Thelymitra alpicola, commonly called alpine striped sun orchid, is a species of orchid that is endemic to eastern Australia. It has a single erect, dark green grass-like leaf and up to six relatively large, deep purplish blue flowers with darker streaks. It grows in subalpine to montane habitats.

==Description==
Thelymitra alpicola is a tuberous, perennial herb with a single erect, channelled, dark green linear to lance-shaped leaf 100-250 mm long and 4-13 mm wide, folded lengthwise with a purplish base. Up to six deep purplish blue flowers with darker veins, 20-30 mm wide are arranged on a flowering stem 150-500 mm tall. The sepals and petals are 8-14 mm long and 3-8 mm wide. The column is white or pale blue, 5-6 mm long and 2.5-4 mm wide with a brown collar. The lobe on the top of the anther is short and yellow with a lumpy back. The side lobes are parallel and yellow. The flowers are insect pollinated and open on hot days. Flowering occurs from October to January.

==Taxonomy and naming==
Thelymitra alpicola was first formally described in 2012 by Jeff Jeanes from a specimen collected near Wulgulmerang and the description was published in Muelleria. The specific epithet (alpicola) is said to be derived from the Latin alpinus meaning "of the alps" and cola meaning "dweller", referring to the usual habitat of this species. Cola can not be found in classical Latin as a single word, but is seen as part of compounds, such as Apenninicola, "a dweller among the Apennines" and terricola, "a dweller upon earth".
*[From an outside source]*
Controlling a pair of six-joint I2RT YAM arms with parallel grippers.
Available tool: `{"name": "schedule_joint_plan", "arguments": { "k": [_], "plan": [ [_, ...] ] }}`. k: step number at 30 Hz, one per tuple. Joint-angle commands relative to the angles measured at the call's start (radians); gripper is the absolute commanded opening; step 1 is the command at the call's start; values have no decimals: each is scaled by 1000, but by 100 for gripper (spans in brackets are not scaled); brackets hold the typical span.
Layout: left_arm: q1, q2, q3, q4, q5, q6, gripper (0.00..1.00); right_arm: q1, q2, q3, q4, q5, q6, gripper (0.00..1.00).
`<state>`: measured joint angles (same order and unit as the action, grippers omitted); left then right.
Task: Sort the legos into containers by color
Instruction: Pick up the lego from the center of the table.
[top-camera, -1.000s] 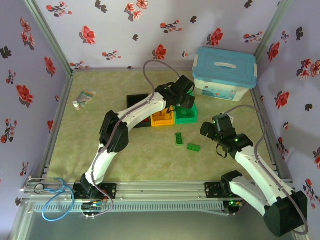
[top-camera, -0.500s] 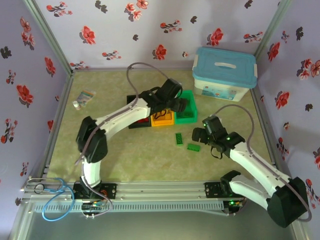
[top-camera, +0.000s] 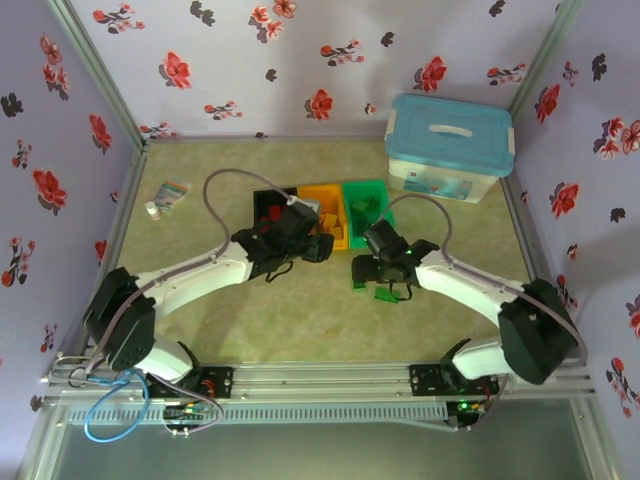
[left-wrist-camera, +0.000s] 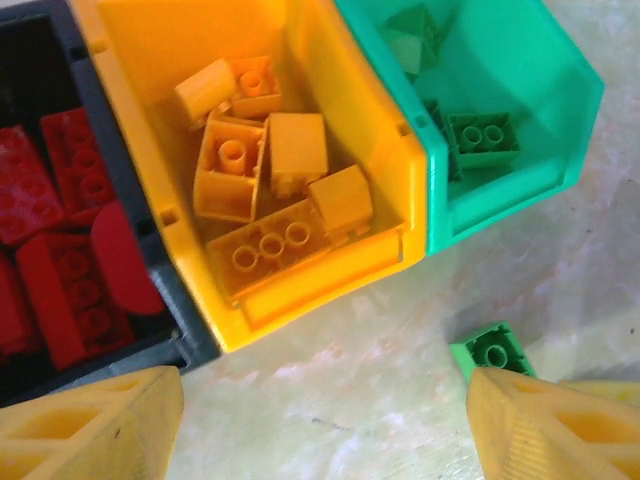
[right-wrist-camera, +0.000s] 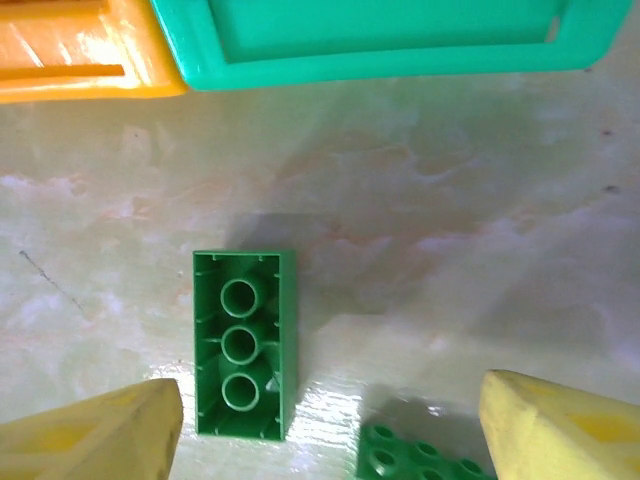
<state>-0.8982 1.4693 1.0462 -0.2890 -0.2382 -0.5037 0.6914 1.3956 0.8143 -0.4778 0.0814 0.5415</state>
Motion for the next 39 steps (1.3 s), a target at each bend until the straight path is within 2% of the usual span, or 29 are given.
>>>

==Distribution and habitat==
Alpine striped sun orchid grows moist places near swamps in subalpine and montane habitats in New South Wales south from the Blue Mountains and in north-eastern Victoria with a disjunct population in the Strzelecki Ranges.

==Conservation==
Thelymitra alpicola is listed as "vulnerable" in Victoria and New South Wales. The main threats to the species are trampling by feral horses, forestry activities, road maintenance and competition in the absence of fire.